Your objective |
Each line in the entries below that holds the string "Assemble" is to be listed.

Records for processing |
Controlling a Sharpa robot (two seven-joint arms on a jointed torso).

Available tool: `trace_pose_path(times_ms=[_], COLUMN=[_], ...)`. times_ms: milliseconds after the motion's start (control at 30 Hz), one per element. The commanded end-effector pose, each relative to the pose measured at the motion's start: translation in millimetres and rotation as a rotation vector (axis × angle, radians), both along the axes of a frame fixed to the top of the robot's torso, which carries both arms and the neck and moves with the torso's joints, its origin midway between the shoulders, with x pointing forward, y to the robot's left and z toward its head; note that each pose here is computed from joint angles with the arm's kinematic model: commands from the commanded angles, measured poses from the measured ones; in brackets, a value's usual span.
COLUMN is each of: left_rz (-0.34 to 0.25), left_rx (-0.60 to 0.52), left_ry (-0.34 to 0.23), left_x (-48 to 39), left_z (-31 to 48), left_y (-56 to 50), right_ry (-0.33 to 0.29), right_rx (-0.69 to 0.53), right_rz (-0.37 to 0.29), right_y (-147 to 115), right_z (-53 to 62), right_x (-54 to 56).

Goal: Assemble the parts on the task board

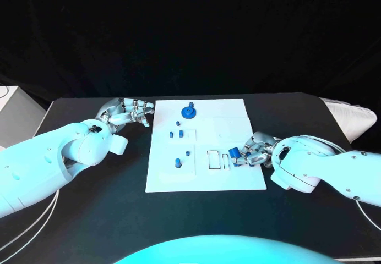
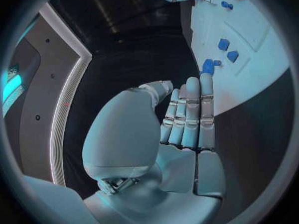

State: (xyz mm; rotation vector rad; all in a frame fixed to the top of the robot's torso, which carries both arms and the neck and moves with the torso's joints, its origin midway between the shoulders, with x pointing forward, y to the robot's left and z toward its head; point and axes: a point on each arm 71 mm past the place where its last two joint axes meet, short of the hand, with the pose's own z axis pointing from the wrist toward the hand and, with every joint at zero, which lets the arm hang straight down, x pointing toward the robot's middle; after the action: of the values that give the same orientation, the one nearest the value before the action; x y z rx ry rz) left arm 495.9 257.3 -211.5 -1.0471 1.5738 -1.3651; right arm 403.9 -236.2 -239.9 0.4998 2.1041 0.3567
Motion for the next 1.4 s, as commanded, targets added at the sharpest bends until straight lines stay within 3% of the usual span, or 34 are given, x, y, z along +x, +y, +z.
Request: trace_pose_path(times_ms=[33,300,633,967,1400], left_rz=[0.0,0.0,-0.004,-0.005,-0.006], left_rx=[-0.006,-0.006,-0.006,-0.006,-0.004], left_ry=[0.0,0.001,0.004,0.005,0.009], left_x=[0.0,0.1,-0.1,-0.4,-0.7], left_z=[0.4,0.2,0.1,0.2,0.1], left_y=[-0.8,-0.6,-1.7,-1.4,-0.7], right_ry=[-0.002,0.03,0.066,0.009,0.012], right_rx=[0.042,0.075,0.083,0.071,0.056], right_rz=[-0.015,0.001,0.047,0.094,0.129], right_y=[1,9,29,47,57], right_z=[4.0,8.9,2.9,4.7,2.7], right_x=[-1.7,-6.9,-3.6,-1.1,2.2])
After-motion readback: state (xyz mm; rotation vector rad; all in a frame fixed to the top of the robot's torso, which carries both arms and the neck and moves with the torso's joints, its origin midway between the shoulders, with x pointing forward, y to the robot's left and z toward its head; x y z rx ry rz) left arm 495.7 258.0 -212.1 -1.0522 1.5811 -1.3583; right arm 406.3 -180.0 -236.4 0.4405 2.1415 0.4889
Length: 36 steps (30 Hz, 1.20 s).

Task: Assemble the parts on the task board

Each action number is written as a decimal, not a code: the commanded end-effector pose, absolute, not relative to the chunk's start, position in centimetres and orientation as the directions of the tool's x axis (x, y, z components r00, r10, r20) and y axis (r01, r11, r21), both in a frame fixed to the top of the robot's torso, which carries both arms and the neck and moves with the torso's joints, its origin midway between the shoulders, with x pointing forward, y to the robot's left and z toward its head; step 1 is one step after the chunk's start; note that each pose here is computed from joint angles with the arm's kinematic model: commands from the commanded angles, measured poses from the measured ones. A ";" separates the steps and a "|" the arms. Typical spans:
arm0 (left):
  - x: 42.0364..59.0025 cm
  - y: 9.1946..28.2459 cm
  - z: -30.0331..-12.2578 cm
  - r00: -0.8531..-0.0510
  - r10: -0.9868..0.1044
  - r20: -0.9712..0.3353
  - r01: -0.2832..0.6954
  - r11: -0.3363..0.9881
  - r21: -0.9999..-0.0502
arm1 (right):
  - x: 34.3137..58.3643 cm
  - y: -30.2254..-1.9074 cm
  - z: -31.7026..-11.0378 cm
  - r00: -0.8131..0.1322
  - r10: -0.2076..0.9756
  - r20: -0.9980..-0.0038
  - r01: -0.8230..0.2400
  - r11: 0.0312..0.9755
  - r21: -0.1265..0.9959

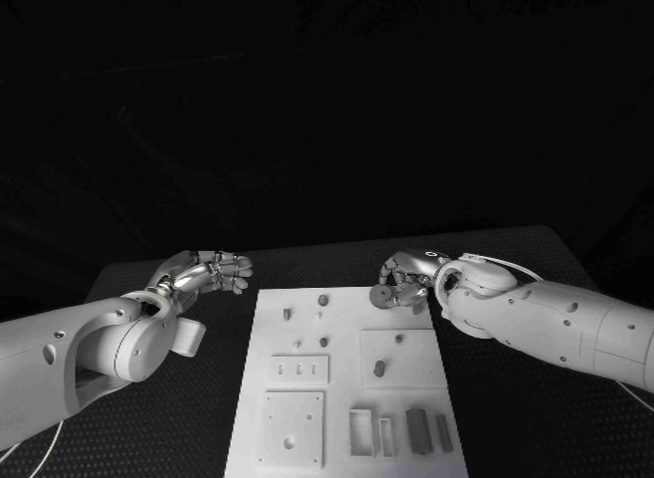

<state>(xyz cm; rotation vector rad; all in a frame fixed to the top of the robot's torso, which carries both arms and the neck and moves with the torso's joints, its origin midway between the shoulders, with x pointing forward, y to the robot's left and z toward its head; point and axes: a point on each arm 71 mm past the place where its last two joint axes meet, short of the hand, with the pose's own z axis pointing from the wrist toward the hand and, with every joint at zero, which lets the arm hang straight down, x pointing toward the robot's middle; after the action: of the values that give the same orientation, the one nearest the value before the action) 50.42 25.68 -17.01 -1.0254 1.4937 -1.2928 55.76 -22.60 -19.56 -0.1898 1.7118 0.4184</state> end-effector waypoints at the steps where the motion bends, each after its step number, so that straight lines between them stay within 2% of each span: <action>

Written solution |
Goal: Assemble the parts on the task board
Task: Assemble the parts on the task board

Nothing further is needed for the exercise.